WHAT IS BEING ASKED: The lines from the start of the data through the line with "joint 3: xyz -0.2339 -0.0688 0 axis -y" are to be returned verbatim; all later lines are to be omitted.

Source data
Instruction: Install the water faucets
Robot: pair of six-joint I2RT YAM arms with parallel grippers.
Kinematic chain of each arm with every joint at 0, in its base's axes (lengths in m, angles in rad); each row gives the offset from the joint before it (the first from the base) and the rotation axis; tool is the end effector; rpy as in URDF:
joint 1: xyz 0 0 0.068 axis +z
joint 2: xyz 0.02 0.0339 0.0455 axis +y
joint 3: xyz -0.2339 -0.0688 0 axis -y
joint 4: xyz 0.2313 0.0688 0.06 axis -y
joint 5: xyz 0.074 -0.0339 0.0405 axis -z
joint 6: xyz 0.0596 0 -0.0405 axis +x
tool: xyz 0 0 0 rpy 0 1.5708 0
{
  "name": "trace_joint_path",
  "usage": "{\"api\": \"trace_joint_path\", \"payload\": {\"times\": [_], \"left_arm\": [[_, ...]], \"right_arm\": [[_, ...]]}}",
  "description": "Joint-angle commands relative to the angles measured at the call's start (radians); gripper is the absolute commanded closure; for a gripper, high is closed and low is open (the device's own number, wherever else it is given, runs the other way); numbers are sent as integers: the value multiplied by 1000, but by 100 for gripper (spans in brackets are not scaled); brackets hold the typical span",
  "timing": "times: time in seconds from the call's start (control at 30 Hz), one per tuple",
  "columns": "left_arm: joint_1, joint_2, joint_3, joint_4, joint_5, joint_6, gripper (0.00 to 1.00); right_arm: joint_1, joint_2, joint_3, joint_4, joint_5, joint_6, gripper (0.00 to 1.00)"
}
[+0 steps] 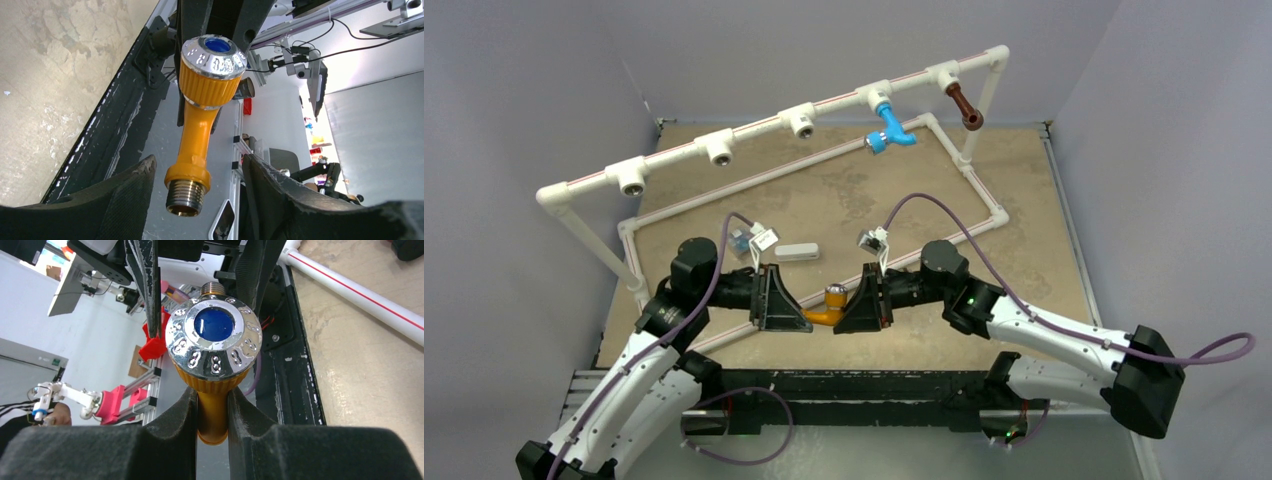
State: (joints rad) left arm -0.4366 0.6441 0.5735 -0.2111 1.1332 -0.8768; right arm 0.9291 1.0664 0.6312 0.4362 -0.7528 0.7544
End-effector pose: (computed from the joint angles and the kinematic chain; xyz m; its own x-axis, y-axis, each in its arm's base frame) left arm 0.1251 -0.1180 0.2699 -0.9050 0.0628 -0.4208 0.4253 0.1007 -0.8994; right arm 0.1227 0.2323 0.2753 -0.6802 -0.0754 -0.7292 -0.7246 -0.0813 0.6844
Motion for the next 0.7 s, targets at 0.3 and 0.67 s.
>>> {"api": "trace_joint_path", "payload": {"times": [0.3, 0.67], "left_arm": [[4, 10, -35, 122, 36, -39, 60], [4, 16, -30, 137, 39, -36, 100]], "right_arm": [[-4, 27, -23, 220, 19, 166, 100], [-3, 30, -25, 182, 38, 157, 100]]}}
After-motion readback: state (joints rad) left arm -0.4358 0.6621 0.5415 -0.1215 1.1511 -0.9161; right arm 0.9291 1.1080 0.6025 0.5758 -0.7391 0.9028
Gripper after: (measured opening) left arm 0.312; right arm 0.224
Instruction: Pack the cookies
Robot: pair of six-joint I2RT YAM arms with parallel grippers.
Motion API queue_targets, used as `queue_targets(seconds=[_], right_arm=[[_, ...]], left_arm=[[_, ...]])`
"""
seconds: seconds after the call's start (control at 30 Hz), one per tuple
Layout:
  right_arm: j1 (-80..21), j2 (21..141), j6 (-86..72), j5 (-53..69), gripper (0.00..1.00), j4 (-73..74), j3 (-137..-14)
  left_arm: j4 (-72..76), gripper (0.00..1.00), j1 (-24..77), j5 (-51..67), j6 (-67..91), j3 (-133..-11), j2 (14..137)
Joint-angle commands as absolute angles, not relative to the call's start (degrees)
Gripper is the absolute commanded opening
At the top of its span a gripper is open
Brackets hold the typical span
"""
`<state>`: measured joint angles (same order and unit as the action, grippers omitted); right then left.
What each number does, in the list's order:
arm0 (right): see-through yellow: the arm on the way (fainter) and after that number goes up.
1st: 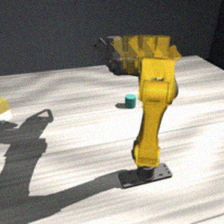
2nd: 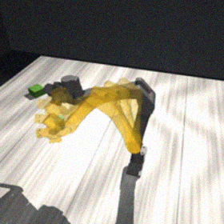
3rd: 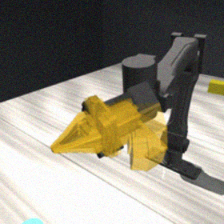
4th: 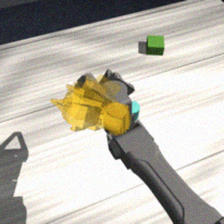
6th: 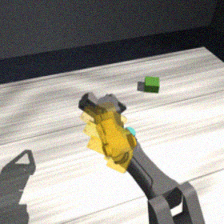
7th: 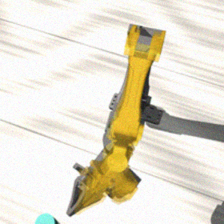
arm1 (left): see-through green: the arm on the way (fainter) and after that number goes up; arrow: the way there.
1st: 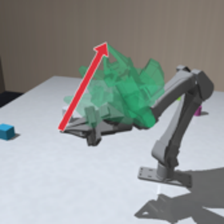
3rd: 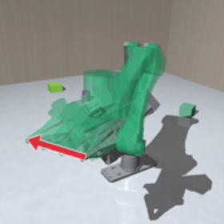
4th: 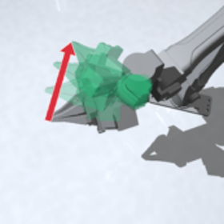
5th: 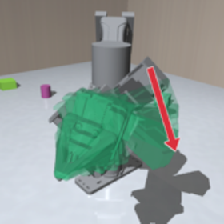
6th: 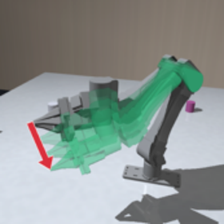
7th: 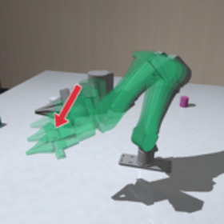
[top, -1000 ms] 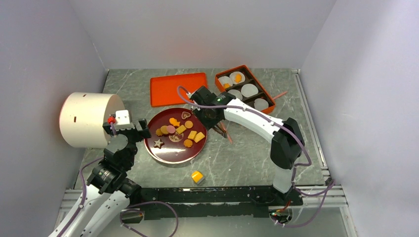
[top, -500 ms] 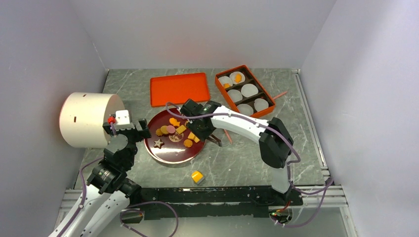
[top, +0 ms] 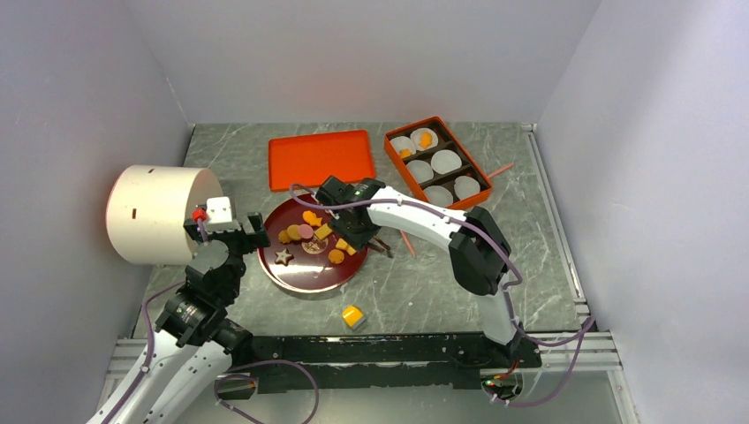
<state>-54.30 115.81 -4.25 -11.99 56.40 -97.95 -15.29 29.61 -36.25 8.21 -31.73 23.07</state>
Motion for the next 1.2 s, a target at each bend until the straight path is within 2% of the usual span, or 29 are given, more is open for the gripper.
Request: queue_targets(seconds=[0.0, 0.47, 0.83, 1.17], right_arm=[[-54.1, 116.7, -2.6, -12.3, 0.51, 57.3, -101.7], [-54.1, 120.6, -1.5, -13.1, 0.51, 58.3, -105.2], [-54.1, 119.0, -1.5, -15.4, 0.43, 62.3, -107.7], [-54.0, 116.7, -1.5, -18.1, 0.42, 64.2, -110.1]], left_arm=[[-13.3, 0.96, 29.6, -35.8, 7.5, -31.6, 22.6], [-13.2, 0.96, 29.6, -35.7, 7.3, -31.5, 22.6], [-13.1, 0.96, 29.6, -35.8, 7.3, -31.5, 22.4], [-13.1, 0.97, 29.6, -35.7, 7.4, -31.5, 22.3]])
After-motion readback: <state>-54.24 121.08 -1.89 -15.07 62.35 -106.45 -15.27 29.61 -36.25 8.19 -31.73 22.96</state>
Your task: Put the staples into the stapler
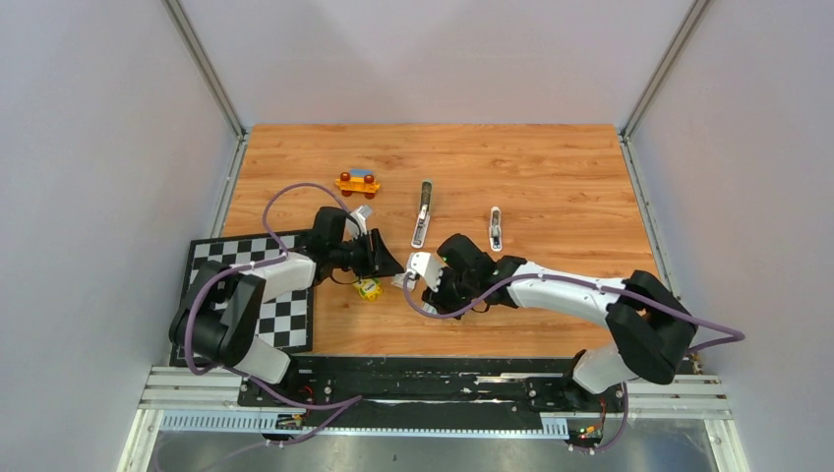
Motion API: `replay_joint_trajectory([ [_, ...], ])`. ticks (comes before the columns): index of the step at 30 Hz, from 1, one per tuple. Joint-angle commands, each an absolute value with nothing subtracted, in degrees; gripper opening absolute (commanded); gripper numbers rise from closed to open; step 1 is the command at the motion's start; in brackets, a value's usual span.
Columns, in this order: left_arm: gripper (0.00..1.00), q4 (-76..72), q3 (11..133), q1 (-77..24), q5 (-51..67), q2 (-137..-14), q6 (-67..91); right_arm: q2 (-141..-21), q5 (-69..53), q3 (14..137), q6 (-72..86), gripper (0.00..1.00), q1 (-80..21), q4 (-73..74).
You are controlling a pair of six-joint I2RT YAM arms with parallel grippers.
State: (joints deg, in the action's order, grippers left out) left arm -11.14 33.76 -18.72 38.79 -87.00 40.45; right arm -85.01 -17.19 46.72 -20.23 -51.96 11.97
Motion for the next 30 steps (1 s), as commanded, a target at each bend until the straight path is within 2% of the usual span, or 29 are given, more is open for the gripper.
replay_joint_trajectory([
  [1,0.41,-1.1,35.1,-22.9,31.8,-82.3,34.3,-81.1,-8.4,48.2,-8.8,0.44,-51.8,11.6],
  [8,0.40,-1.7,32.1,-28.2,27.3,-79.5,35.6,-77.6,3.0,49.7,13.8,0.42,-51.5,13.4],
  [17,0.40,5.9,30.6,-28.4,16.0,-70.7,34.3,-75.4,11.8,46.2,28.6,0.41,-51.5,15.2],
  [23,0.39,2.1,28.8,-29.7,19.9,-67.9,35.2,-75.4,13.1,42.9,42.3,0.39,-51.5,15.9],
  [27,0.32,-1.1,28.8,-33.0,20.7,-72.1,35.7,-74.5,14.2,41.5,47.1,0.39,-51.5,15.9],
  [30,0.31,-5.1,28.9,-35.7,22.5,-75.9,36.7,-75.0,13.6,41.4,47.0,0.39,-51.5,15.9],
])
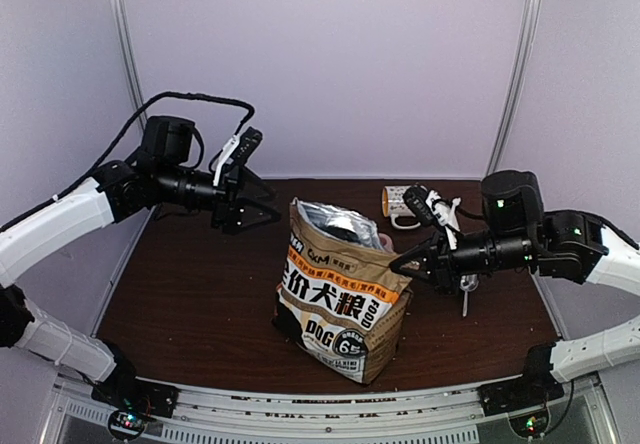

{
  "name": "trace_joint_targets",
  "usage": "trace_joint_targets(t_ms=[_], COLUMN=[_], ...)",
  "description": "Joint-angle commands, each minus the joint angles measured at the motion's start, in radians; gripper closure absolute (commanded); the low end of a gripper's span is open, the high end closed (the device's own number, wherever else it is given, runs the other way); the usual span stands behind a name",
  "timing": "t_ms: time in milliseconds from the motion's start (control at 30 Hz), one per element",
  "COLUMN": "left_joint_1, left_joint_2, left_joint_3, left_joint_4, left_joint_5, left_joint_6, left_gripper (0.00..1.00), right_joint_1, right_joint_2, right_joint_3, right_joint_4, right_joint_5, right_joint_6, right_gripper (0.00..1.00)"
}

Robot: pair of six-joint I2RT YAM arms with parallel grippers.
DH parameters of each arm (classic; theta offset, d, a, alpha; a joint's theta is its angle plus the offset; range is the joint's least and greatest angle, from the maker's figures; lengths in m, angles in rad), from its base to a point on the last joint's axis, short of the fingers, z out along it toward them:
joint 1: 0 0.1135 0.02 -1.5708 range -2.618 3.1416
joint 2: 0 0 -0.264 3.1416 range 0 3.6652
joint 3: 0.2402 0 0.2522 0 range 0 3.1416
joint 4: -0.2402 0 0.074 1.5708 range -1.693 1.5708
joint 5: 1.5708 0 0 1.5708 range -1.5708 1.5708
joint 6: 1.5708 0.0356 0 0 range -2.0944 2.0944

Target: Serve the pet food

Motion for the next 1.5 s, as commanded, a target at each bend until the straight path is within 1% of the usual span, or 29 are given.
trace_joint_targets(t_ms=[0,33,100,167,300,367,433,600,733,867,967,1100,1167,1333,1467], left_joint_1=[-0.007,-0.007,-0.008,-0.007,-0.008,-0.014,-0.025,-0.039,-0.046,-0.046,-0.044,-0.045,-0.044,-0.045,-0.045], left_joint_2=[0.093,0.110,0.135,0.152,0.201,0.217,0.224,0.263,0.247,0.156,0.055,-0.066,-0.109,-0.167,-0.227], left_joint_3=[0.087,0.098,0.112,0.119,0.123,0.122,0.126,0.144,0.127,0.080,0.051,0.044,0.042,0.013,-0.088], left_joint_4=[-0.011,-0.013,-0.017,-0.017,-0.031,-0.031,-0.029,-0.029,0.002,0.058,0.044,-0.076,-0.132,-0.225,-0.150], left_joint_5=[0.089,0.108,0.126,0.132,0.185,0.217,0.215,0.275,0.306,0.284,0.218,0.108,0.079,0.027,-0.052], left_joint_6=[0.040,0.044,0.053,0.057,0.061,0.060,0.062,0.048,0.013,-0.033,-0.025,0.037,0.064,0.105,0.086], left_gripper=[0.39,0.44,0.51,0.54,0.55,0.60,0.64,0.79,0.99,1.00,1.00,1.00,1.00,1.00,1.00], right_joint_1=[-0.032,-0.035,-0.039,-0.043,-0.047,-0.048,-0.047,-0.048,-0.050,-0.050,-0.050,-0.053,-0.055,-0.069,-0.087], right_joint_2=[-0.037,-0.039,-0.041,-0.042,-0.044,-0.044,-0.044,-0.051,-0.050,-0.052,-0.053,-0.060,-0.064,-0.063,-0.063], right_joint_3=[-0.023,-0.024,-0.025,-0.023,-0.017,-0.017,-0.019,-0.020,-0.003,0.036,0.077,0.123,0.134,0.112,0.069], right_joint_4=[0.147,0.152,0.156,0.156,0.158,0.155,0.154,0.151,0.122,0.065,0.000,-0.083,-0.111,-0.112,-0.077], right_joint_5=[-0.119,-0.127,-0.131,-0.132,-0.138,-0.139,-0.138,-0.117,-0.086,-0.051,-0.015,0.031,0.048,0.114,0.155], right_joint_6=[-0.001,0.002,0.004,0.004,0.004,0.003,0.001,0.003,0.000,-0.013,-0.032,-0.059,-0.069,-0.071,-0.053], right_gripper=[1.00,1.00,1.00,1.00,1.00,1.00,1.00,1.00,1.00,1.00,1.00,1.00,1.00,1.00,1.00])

RESPONSE TO THE TASK:
Instruction: Install the water faucets
Robot: pair of six-joint I2RT YAM arms with parallel grippers.
Kinematic chain of each arm with every joint at 0, in its base's axes (lengths in m, angles in rad); each row gives the offset from the joint before it (the first from the base) and the rotation axis; tool is the end effector; rpy as in URDF:
joint 1: xyz 0 0 0.068 axis +z
joint 2: xyz 0.02 0.0339 0.0455 axis +y
joint 3: xyz -0.2339 -0.0688 0 axis -y

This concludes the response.